* EXERCISE OBJECTIVE *
The expected answer is every line from the material below that has the word "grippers".
----
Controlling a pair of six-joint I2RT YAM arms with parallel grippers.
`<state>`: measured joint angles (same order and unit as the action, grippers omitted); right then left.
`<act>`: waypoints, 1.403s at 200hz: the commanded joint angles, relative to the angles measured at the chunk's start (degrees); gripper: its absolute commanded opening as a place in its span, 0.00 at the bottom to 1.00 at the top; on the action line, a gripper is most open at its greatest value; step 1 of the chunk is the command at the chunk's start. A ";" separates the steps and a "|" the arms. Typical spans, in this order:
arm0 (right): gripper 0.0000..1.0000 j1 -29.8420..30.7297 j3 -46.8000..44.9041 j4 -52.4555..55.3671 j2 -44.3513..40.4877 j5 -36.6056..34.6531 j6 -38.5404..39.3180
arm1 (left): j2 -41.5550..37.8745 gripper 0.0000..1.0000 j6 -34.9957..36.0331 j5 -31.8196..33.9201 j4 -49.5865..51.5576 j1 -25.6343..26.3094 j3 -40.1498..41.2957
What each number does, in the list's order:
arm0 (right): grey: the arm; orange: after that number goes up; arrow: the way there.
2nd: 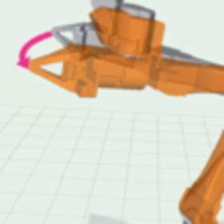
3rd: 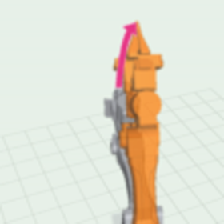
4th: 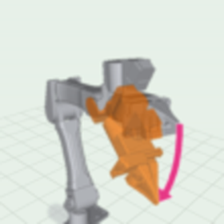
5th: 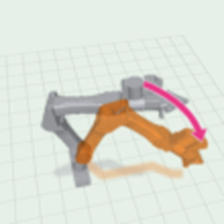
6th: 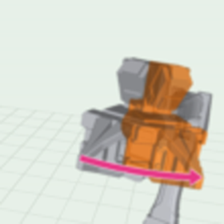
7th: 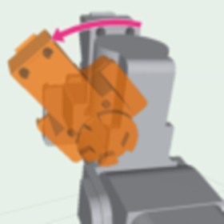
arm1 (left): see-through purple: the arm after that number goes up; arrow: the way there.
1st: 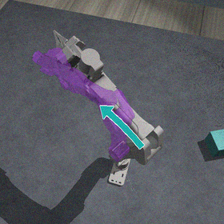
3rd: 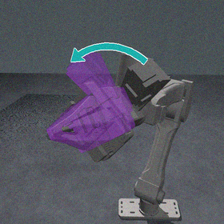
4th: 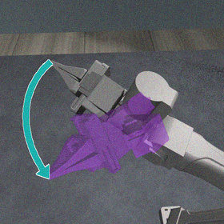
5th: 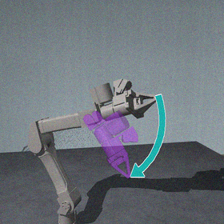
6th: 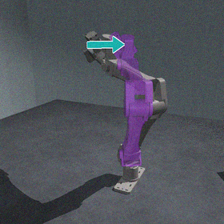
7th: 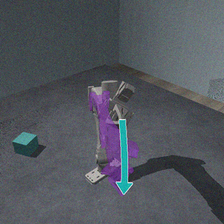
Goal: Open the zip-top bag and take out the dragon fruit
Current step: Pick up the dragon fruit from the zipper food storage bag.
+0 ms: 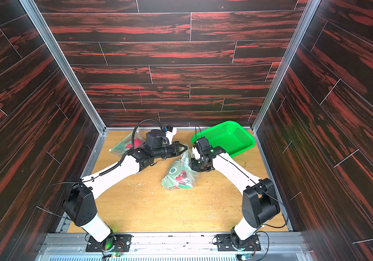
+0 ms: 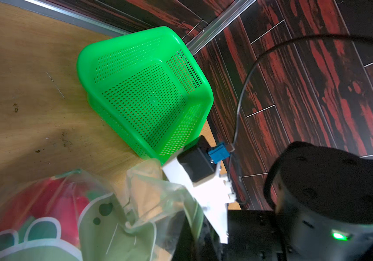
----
* ANSWER TO THIS TASK *
Controlling a pair of six-joint I2RT YAM arms with parallel grippers.
`<state>`: measured joint angles (same order and unit as the action, grippers omitted); right then left.

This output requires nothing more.